Les entreprises de combustibles fossiles continuent également d'étendre leurs activités en Afrique en raison des sanctions énergétiques européennes imposées à la Russie pour son invasion de l'Ukraine. Les retombées des nouvelles explorations pétrolières et gazières sont ressenties le plus durement par les femmes qui produisent de la nourriture et de l'énergie locale pour leurs familles et leurs communautés. Ces projets les privent de leurs terres et détruisent l'environnement dont elles vivent. Lilia Hantanirina de FARM, Madagascar, ajoute,
"Malgré les réunions organisées par de nombreux pays dans le cadre de la COP sur le changement climatique, l'inquiétude est permanente et de mauvaises solutions sont mises en œuvre pour résoudre la crise climatique, ce qui constitue une forme de colonisation indirecte et moderne pour les pays du Sud et leurs populations vulnérables.
Les 27 dernières années de négociations sur le climat ont en fait été marquées par une baisse de l'ambition et l'échec du multilatéralisme, avec l'apparition et la domination des lobbyistes des combustibles fossiles qui ont détourné le processus de manière encore plus choquante. Il est temps de se demander si le processus climatique des Nations unies n'a pas perdu toute crédibilité et légitimité et s'il ne doit pas plutôt être transformé structurellement pour garantir une action réelle.

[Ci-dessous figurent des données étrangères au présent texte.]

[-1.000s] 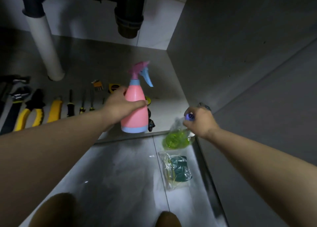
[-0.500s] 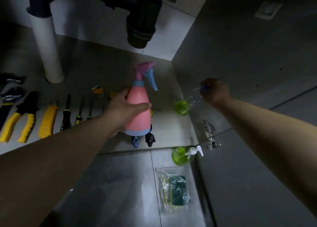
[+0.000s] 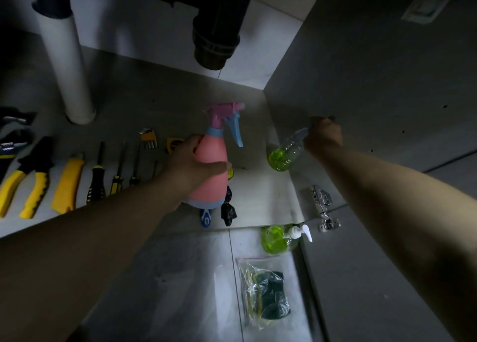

Montée en puissance des mouvements pour la justice climatique et de la contre COP
Contrairement à la domination de l'industrie des combustibles fossiles dans les négociations sur le climat, l'espace du mouvement pour la justice climatique a été de plus en plus réduit. Et face au manque d'action de l'espace officiel, une partie du mouvement africain pour la justice climatique s'est concentrée sur la construction avec les gens sur le terrain d'un processus de Contre-Conférence des Peuples Africains (APCC). Sous l'égide de l'Africa Climate Justice Collective, une convergence de 27 mouvements et organisations alliées, le groupe a organisé deux APCC successifs et a joué un rôle essentiel en demandant aux délégations de nos pays de promouvoir de véritables solutions dans la lutte pour la justice climatique.
Ce sont les mouvements populaires qui réclament des mesures concrètes conformes aux données scientifiques et qui placent la justice climatique au cœur de la lutte. La Journée de la Terre est l'occasion pour nous d'écouter les mouvements et les personnes les plus touchées par la crise climatique.